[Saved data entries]
-- Opening Marker --
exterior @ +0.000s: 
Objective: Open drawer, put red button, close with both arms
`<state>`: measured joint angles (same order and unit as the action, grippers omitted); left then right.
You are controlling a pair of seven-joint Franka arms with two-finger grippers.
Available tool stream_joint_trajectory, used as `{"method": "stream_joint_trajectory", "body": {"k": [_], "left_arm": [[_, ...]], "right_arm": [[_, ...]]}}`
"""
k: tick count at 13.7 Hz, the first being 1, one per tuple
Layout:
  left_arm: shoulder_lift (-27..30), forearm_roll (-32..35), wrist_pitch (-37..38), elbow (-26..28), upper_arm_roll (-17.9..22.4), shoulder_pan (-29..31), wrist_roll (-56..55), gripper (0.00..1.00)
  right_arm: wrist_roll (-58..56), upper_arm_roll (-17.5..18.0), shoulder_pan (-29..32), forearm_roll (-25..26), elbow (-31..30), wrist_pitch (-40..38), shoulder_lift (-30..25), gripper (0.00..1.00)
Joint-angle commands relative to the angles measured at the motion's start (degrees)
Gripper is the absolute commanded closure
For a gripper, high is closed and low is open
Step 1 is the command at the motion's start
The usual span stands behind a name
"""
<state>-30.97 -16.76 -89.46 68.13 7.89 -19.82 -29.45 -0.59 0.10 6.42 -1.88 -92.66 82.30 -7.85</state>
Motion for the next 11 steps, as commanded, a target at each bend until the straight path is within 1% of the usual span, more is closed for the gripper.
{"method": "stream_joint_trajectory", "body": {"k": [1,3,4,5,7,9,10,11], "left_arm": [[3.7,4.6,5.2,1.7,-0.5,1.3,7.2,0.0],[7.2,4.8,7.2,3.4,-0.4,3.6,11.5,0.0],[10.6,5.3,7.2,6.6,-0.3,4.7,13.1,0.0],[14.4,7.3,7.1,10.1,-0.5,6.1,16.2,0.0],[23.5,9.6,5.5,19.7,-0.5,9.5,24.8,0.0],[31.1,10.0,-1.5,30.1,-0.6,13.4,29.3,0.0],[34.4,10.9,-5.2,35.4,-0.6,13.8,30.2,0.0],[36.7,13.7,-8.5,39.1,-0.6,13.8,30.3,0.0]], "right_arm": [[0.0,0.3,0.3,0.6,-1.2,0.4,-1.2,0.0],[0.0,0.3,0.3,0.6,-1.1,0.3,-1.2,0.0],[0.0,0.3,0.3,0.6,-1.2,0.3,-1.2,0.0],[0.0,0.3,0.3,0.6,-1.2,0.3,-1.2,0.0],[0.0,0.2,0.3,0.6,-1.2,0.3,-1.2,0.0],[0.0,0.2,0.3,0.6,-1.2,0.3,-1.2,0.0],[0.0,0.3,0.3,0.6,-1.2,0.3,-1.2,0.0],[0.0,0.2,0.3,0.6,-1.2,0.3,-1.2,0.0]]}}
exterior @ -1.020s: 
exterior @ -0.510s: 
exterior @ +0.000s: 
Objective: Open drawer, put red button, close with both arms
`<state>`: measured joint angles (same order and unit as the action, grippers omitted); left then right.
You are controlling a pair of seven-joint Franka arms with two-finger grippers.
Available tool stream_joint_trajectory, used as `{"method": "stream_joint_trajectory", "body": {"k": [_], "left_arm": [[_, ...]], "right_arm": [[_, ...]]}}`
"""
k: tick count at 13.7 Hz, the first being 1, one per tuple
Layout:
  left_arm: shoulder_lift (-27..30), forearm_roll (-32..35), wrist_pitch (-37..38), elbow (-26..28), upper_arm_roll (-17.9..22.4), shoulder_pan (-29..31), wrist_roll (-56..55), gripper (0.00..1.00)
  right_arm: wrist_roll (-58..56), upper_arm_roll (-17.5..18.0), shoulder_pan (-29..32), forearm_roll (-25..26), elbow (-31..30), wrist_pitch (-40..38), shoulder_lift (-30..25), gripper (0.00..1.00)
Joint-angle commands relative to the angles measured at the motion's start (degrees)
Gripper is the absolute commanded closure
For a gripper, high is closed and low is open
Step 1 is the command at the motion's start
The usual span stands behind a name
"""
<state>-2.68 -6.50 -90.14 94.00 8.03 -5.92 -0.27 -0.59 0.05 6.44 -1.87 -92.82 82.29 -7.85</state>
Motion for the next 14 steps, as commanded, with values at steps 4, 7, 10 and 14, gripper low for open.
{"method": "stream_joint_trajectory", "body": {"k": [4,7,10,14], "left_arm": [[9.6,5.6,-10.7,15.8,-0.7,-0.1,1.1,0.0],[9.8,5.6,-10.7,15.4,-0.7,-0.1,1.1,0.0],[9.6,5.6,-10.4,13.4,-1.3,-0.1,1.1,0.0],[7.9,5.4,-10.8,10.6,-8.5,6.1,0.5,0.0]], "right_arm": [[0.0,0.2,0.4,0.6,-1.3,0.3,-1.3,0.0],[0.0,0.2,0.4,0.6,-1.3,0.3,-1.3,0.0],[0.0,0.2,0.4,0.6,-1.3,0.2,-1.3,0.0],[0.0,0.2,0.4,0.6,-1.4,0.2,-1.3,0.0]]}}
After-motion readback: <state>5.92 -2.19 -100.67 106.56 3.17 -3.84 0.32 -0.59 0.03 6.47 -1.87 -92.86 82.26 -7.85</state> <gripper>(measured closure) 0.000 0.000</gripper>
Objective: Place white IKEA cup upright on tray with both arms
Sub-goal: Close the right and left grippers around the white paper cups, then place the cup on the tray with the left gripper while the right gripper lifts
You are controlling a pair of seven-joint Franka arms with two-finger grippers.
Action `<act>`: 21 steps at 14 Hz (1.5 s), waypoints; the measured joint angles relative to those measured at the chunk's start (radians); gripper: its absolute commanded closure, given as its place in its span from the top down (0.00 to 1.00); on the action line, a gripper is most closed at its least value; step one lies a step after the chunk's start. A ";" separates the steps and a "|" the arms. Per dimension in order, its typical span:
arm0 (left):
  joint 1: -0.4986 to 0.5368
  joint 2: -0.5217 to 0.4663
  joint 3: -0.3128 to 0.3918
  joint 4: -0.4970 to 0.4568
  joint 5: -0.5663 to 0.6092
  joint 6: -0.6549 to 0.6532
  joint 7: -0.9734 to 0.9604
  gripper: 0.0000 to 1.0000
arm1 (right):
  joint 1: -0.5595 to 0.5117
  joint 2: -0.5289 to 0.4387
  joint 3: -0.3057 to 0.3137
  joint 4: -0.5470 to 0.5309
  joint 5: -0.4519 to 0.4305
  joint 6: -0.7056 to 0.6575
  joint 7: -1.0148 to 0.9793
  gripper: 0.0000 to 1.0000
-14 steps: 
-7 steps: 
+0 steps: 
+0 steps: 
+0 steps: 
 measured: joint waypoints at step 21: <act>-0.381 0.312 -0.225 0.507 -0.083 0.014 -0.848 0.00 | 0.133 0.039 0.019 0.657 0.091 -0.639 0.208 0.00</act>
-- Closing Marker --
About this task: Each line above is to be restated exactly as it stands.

Exercise output:
exterior @ +0.000s: 
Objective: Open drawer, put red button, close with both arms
`<state>`: measured joint angles (same order and unit as the action, grippers omitted); left then right.
You are controlling a pair of seven-joint Franka arms with two-finger grippers.
Available tool stream_joint_trajectory, used as `{"method": "stream_joint_trajectory", "body": {"k": [_], "left_arm": [[_, ...]], "right_arm": [[_, ...]]}}`
"""
k: tick count at 13.7 Hz, the first being 1, one per tuple
Layout:
  left_arm: shoulder_lift (-27..30), forearm_roll (-32..35), wrist_pitch (-37..38), elbow (-26..28), upper_arm_roll (-17.9..22.4), shoulder_pan (-29..31), wrist_roll (-56..55), gripper (0.00..1.00)
  right_arm: wrist_roll (-58..56), upper_arm_roll (-17.5..18.0), shoulder_pan (-29..32), forearm_roll (-25..26), elbow (-31..30), wrist_pitch (-40..38), shoulder_lift (-30..25), gripper (0.00..1.00)
Joint-angle commands relative to the angles measured at the motion's start (degrees)
Gripper is the absolute commanded closure
For a gripper, high is closed and low is open
Step 1 is the command at the motion's start
The usual span stands behind a name
"""
<state>-30.97 -16.76 -89.46 68.13 7.89 -19.82 -29.45 -0.59 0.10 6.42 -1.88 -92.66 82.30 -7.85</state>
Motion for the next 11 steps, as commanded, a target at each bend until the straight path is within 1% of the usual span, more is closed for the gripper.
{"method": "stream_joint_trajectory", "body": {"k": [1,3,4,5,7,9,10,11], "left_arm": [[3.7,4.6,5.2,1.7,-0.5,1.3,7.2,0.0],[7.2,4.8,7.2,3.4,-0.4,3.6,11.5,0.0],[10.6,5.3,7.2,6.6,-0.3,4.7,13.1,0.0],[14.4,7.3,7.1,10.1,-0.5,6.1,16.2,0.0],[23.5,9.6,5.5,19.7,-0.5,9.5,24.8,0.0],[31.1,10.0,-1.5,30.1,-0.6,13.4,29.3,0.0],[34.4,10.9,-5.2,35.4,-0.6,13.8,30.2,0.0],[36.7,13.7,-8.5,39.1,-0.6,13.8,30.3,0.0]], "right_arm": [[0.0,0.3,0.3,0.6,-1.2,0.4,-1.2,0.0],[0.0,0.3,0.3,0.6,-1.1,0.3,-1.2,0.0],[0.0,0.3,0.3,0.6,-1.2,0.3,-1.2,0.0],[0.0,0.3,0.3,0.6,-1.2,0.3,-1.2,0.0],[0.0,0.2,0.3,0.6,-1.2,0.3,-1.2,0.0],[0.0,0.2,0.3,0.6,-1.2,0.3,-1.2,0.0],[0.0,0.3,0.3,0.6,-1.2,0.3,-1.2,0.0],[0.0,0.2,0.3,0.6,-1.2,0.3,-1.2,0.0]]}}
exterior @ -1.020s: 
exterior @ -0.510s: 
exterior @ +0.000s: 
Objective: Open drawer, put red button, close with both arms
`<state>`: measured joint angles (same order and unit as the action, grippers omitted); left then right.
You are controlling a pair of seven-joint Franka arms with two-finger grippers.
Available tool stream_joint_trajectory, used as `{"method": "stream_joint_trajectory", "body": {"k": [_], "left_arm": [[_, ...]], "right_arm": [[_, ...]]}}`
"""
k: tick count at 13.7 Hz, the first being 1, one per tuple
Layout:
  left_arm: shoulder_lift (-27..30), forearm_roll (-32..35), wrist_pitch (-37..38), elbow (-26..28), upper_arm_roll (-17.9..22.4), shoulder_pan (-29..31), wrist_roll (-56..55), gripper (0.00..1.00)
  right_arm: wrist_roll (-58..56), upper_arm_roll (-17.5..18.0), shoulder_pan (-29..32), forearm_roll (-25..26), elbow (-31..30), wrist_pitch (-40..38), shoulder_lift (-30..25), gripper (0.00..1.00)
Joint-angle commands relative to the angles measured at the motion's start (degrees)
Gripper is the absolute commanded closure
For a gripper, high is closed and low is open
Step 1 is the command at the motion's start
The usual span stands behind a name
"""
<state>-2.68 -6.50 -90.14 94.00 8.03 -5.92 -0.27 -0.59 0.05 6.44 -1.87 -92.82 82.29 -7.85</state>
Motion for the next 14 steps, as commanded, with values at steps 4, 7, 10 and 14, gripper low for open.
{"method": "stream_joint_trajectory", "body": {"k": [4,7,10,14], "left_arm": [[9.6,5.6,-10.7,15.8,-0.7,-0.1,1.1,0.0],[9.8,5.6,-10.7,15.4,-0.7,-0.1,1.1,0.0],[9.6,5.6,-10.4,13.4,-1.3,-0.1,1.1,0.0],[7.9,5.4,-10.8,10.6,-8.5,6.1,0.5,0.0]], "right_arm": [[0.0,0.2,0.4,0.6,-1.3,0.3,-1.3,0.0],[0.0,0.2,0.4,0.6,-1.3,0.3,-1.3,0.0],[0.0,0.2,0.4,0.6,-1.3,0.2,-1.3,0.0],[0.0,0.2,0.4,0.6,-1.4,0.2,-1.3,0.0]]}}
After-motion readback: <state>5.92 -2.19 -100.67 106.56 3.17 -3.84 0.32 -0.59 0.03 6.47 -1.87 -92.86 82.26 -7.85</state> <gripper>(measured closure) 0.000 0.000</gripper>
Objective: Place white IKEA cup upright on tray with both arms
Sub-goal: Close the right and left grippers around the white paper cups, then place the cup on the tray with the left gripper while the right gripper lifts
You are controlling a pair of seven-joint Franka arms with two-finger grippers.
Action `<act>`: 21 steps at 14 Hz (1.5 s), waypoints; the measured joint angles relative to those measured at the chunk's start (radians); gripper: its absolute commanded closure, given as its place in its span from the top down (0.00 to 1.00); on the action line, a gripper is most closed at its least value; step one lies a step after the chunk's start. A ";" separates the steps and a "|" the arms. Per dimension in order, its typical span:
arm0 (left):
  joint 1: -0.4986 to 0.5368
  joint 2: -0.5217 to 0.4663
  joint 3: -0.3128 to 0.3918
  joint 4: -0.4970 to 0.4568
  joint 5: -0.5663 to 0.6092
  joint 6: -0.6549 to 0.6532
  joint 7: -0.9734 to 0.9604
  gripper: 0.0000 to 1.0000
arm1 (right):
  joint 1: -0.5595 to 0.5117
  joint 2: -0.5289 to 0.4387
  joint 3: -0.3057 to 0.3137
  joint 4: -0.5470 to 0.5309
  joint 5: -0.4519 to 0.4305
  joint 6: -0.7056 to 0.6575
  joint 7: -1.0148 to 0.9793
  gripper: 0.0000 to 1.0000
-14 steps: 
-7 steps: 
+0 steps: 
+0 steps: 
+0 steps: 
 measured: joint waypoints at step 21: <act>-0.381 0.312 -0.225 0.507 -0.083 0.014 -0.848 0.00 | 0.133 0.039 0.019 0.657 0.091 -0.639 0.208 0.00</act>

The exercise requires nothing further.